What needs to be done:
Don't include any picture when you restate the data word for word.
[[ Data below open ]]
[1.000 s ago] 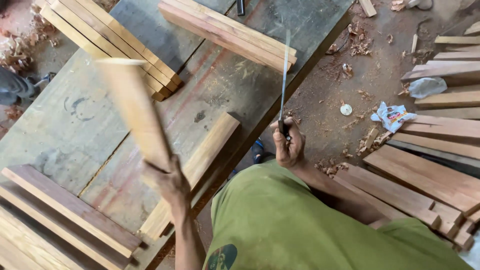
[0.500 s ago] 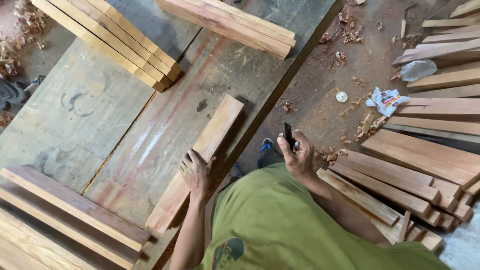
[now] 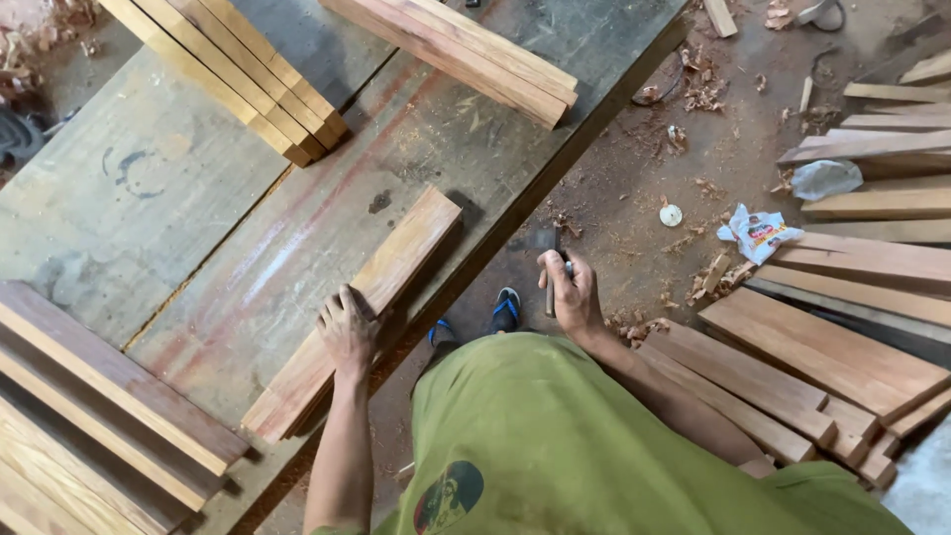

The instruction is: The person uses a try square and a pen to mark lines on wooden planks. They repeatedly position the square on the wood and draw straight lines across the surface, then move the planks to mark additional sections.

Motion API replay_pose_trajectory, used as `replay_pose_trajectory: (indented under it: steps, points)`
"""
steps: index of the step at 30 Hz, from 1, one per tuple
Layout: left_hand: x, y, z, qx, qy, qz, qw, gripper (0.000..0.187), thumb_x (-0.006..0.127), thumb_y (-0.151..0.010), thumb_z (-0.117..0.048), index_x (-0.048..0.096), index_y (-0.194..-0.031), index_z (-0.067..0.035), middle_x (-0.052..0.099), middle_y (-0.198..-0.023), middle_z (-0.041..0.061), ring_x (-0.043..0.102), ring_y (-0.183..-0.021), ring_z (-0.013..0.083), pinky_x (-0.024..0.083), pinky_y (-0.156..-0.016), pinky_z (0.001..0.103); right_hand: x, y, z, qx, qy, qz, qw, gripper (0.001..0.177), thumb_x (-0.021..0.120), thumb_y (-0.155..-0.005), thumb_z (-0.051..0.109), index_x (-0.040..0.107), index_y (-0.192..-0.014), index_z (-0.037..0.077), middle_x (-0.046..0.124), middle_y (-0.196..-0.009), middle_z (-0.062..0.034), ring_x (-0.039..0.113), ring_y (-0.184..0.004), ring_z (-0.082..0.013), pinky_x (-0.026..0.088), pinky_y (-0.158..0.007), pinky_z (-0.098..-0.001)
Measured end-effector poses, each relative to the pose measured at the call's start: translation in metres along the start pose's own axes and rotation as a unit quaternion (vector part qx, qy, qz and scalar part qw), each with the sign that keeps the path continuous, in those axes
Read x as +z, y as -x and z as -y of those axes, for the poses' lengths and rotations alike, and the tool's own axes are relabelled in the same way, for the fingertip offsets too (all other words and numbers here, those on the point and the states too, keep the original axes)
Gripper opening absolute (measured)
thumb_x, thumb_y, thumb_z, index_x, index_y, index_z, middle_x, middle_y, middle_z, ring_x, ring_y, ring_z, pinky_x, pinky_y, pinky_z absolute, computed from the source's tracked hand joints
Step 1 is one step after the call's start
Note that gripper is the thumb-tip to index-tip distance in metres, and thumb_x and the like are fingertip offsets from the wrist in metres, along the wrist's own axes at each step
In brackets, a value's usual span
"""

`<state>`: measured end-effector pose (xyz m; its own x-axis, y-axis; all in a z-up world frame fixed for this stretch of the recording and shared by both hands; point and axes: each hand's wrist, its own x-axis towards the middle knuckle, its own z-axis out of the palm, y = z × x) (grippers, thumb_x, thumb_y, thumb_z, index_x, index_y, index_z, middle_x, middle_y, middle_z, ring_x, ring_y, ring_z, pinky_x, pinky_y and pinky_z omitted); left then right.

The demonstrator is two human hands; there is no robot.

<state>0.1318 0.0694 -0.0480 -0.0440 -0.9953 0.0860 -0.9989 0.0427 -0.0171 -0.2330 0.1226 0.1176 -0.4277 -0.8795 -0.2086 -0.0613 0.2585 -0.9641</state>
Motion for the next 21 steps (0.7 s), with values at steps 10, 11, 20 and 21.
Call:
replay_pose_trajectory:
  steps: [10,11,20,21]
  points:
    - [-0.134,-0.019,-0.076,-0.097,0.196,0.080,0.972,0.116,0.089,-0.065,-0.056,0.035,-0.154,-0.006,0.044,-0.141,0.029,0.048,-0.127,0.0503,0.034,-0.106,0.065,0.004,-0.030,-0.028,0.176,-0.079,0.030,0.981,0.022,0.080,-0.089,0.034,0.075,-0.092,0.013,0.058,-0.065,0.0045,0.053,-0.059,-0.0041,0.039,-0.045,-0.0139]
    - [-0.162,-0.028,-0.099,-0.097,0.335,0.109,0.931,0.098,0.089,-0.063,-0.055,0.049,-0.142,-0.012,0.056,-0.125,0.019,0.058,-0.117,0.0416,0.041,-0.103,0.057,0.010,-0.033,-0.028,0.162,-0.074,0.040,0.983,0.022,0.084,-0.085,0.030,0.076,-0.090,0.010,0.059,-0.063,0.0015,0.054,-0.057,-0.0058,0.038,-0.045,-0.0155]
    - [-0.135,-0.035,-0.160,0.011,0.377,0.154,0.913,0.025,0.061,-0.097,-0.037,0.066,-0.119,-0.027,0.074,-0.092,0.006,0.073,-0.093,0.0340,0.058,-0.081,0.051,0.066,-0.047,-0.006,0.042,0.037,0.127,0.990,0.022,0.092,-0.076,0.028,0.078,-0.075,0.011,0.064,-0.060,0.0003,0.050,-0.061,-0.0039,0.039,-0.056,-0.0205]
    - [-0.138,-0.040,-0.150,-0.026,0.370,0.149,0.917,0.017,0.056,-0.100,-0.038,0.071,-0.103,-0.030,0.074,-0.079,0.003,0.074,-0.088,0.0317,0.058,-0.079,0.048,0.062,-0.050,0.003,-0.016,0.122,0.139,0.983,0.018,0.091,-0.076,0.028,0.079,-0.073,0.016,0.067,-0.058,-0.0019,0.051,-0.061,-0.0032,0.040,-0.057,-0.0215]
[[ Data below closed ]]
Finished exercise:
[1.000 s ago] 
[0.500 s ago] 
[now] 

The instruction is: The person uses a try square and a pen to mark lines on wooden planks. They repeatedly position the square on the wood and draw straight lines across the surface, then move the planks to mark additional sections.

Motion API replay_pose_trajectory, used as `replay_pose_trajectory: (indented under it: steps, points)`
"""
steps: index of the step at 30 Hz, from 1, one per tuple
Layout: left_hand: x, y, z, qx, qy, qz, qw, gripper (0.000..0.187), thumb_x (-0.006..0.127), thumb_y (-0.151..0.010), thumb_z (-0.117..0.048), index_x (-0.048..0.096), index_y (-0.194..-0.031), index_z (-0.067..0.035), middle_x (-0.052..0.099), middle_y (-0.198..-0.023), middle_z (-0.041..0.061), ring_x (-0.043..0.102), ring_y (-0.183..-0.021), ring_z (-0.013..0.083), pinky_x (-0.024..0.083), pinky_y (-0.156..-0.016), pinky_z (0.001..0.103); right_hand: x, y, z, qx, qy, qz, qw, gripper (0.001..0.177), thumb_x (-0.021..0.120), thumb_y (-0.155..-0.005), thumb_z (-0.051..0.109), index_x (-0.040..0.107), index_y (-0.192..-0.014), index_z (-0.037..0.077), middle_x (-0.046..0.124), middle_y (-0.196..-0.009), middle_z (-0.062..0.034), ring_x (-0.039..0.113), ring_y (-0.184..0.004), ring_z (-0.082..0.013), pinky_x (-0.026..0.088), pinky_y (-0.158..0.007), pinky_z (-0.098..-0.001)
Measured end-effector poses, each relative to the pose measured at the call's start: translation in metres along the start pose's own axes and rotation as a unit quaternion (vector part qx, qy, qz and scalar part qw), each with the sign that keeps the path continuous, in those axes
Read x as +z, y as -x and z as -y of those axes, for the poses' lengths and rotations alike, and the tool's own axes are relabelled in the same way, for the fingertip offsets too (all other words and numbers here, those on the point and the states too, keep the original axes)
Gripper opening absolute (measured)
thumb_x, thumb_y, thumb_z, index_x, index_y, index_z, middle_x, middle_y, middle_z, ring_x, ring_y, ring_z, pinky_x, pinky_y, pinky_z absolute, computed from the source's tracked hand joints
Step 1 is one step after the call's start
Note that gripper is the thumb-tip to index-tip distance in metres, and thumb_x and the like are fingertip offsets from the wrist in metres, along the wrist's own axes at each step
In brackets, a value's usual span
"""

`<state>`: measured end-effector pose (xyz m; its own x-axis, y-axis; all in a z-up world frame fixed for this stretch of the recording and shared by both hands; point and axes: each hand's wrist, its own x-axis towards the middle knuckle, its own z-axis out of the palm, y = z × x) (grippers, thumb_x, thumb_y, thumb_z, index_x, index_y, index_z, middle_x, middle_y, middle_z, ring_x, ring_y, ring_z, pinky_x, pinky_y and pinky_z omitted); left then right.

The demonstrator is two human hands; there is no robot.

<state>0.1318 0.0694 -0.0480 -0.0440 -0.9953 0.0860 -0.9989 0.0427 -0.0171 -0.2330 0.1226 0.1176 -0.4277 -0.8795 -0.2086 -0.0613 0.2585 -0.9641</state>
Motion for the next 21 steps (0.7 s), with values at steps 10, 11, 20 and 21.
Call:
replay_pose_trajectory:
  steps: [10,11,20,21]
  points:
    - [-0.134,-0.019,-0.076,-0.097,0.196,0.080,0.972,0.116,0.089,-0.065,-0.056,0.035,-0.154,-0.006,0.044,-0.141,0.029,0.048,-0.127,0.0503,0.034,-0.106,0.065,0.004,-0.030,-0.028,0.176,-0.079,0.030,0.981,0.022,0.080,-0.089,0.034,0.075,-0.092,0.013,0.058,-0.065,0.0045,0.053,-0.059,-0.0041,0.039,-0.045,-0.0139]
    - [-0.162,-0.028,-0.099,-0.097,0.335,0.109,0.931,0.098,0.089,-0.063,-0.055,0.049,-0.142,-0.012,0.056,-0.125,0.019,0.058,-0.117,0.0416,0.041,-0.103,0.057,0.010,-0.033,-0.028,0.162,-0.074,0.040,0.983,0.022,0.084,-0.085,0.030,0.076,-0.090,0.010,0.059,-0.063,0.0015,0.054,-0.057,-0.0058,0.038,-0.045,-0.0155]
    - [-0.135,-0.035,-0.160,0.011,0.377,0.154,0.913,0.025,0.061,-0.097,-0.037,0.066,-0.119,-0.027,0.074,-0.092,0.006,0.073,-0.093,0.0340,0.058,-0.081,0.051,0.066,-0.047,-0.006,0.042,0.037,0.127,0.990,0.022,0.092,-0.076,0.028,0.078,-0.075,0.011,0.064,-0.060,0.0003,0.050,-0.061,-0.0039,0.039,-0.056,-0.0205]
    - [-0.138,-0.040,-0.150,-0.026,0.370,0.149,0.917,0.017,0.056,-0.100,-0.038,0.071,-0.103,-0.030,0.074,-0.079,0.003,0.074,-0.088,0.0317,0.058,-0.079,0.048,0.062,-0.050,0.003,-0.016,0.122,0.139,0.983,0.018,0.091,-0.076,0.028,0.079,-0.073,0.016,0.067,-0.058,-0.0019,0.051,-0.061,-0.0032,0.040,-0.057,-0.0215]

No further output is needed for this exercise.